Screaming Frog SEO Spider Update – Version 5.0
Dan Sharp
Posted 4 September, 2015 by Dan Sharp in Screaming Frog SEO Spider
Screaming Frog SEO Spider Update – Version 5.0
In July we released version 4.0 (and 4.1) of the Screaming Frog SEO Spider, and I am pleased to announce the release of version 5.0, codenamed internally as ‘toothache’.
Let’s get straight to it, version 5.0 includes the following new features –
1) Google Search Analytics Integration
You can now connect to the Google Search Analytics API and pull in impression, click, CTR and average position data from your Search Console profile. Alongside Google Analytics integration, this should be valuable for Panda and content audits respectively.
We were part of the Search Analytics beta, so have had this for some time internally, but delayed the release a little, while we finished off a couple of other new features detailed below, for a larger release.

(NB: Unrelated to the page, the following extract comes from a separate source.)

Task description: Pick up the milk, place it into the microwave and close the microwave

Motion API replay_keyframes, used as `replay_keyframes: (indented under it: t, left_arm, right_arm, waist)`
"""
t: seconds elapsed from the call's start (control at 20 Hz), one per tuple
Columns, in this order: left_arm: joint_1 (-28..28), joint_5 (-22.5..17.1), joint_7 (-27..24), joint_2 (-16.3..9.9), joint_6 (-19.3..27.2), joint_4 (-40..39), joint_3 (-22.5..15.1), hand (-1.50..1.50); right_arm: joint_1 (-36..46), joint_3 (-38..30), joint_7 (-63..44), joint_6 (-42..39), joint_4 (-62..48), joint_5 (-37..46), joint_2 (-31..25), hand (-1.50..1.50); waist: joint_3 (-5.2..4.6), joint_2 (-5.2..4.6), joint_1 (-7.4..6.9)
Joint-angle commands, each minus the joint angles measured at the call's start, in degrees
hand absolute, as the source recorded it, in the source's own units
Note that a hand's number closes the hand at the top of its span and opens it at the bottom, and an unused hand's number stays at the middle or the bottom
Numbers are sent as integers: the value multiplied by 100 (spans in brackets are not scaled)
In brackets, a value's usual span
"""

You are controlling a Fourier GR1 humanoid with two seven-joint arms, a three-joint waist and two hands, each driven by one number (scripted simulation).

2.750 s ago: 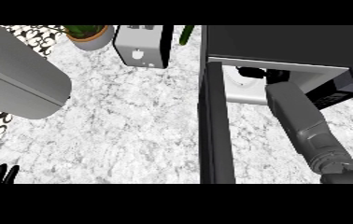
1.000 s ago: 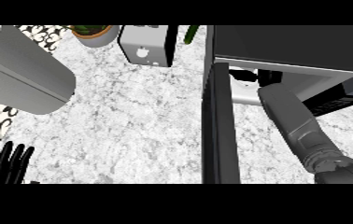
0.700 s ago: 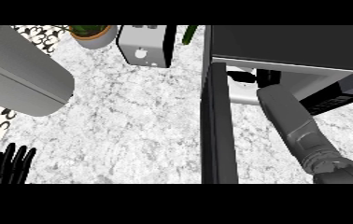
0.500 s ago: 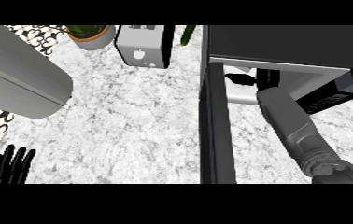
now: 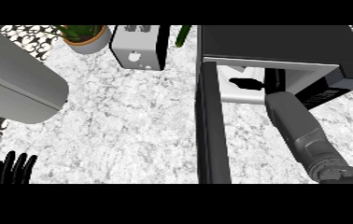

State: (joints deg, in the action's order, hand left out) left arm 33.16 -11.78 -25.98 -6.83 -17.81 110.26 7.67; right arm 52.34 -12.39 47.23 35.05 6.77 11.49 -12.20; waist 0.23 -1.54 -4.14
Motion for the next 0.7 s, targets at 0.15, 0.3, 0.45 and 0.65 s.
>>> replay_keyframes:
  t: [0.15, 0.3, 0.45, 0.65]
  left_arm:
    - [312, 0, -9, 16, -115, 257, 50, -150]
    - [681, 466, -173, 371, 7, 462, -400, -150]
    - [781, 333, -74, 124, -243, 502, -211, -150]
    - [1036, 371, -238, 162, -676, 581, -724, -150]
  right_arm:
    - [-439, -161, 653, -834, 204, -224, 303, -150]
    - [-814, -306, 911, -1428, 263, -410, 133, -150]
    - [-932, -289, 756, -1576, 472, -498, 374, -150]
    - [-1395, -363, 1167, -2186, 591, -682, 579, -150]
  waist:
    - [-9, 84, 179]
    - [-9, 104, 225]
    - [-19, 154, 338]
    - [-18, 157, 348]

For those already familiar with our Google Analytics integration, the set-up is virtually the same. You just need to give permission to our app to access data under ‘Configuration > API Access > Google Search Console’ –
The Search Analytics API doesn’t provide us with the account name in the same way as the Analytics integration, so once connected it will appear as ‘New Account’, which you can rename manually for now.
You can then select the relevant site profile, date range, device results (desktop, tablet or mobile) and country filter. Similar again to our GA integration, we have some common URL matching scenarios covered, such as matching trailing and non trailing slash URLs and case sensitivity.

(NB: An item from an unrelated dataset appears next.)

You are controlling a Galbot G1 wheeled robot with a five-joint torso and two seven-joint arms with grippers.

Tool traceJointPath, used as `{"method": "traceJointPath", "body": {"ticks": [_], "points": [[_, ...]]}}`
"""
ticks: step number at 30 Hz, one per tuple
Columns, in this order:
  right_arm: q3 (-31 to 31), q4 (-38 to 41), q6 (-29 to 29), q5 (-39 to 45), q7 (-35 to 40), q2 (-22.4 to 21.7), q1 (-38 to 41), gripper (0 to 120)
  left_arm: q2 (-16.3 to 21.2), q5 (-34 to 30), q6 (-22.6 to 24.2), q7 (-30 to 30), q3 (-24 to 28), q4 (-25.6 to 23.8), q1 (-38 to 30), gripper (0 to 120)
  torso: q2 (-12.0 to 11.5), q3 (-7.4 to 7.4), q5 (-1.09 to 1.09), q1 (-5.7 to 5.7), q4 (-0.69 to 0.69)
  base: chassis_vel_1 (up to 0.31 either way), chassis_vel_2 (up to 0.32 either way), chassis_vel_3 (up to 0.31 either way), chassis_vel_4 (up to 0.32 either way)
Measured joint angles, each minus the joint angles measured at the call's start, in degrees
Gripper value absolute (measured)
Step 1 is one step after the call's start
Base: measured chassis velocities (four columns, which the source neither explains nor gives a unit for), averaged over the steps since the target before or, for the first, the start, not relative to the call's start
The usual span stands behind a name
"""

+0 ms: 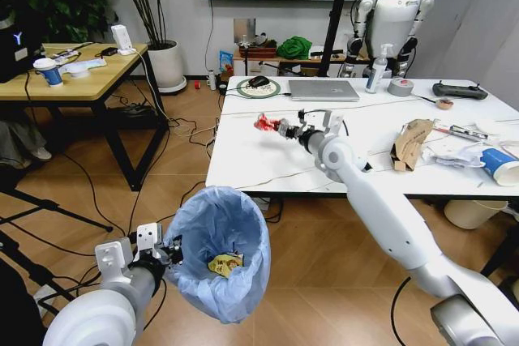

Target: Pick up the trash bin and place the trash from the table into it.

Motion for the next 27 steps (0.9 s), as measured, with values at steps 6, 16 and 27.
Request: {"method": "traceJointPath", "body": {"ticks": [6, 16, 27], "points": [[-2.33, 14.96, -0.24, 6.18, -0.95, -5.92, -3.12, 48, 0.05, -0.14, 0.0, -0.1, -0.08, 0.0, -0.46, 0, 0.0, 0.0, 0.01, 0.0, -0.01, 0.0, 0.0, 0.0, 0.0], [-8.53, 30.38, 0.07, 5.71, -10.8, -11.08, -6.91, 48, 0.09, -0.32, 0.0, -0.74, 0.11, 0.51, -1.22, 0, 0.0, -0.01, 0.0, -0.02, 0.0, 0.0, 0.0, 0.0, 0.0], [-12.54, 30.82, 1.41, -8.01, -21.58, -14.84, -11.44, 48, 0.1, -0.78, 0.0, -1.08, 0.62, 0.73, -1.92, 0, 0.0, 0.0, 0.01, -0.01, 0.0, 0.0, 0.0, 0.0, 0.0]]}}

When you hit ‘Start’ and the API progress bar has reached 100%, data will appear in real time during the crawl under the ‘Search Console’ tab, and dynamically within columns at the far right in the ‘Internal’ tab if you’d like to export all data together.
There’s a couple of filters currently for ‘Clicks Above 0’ when a URL has at least a single click, and ‘No GSC Data’, when the Google Search Analytics API did not return any data for the URL.
In the example above, we can see the URLs appearing under the ‘No GSC Data’ filter are all author pages, which are actually ‘noindex’, so this is as expected. Remember, you might see URLs appear here which are ‘noindex’ or ‘canonicalised’, unless you have ‘respect noindex‘ and ‘respect canonicals‘ ticked in the advanced configuration tab.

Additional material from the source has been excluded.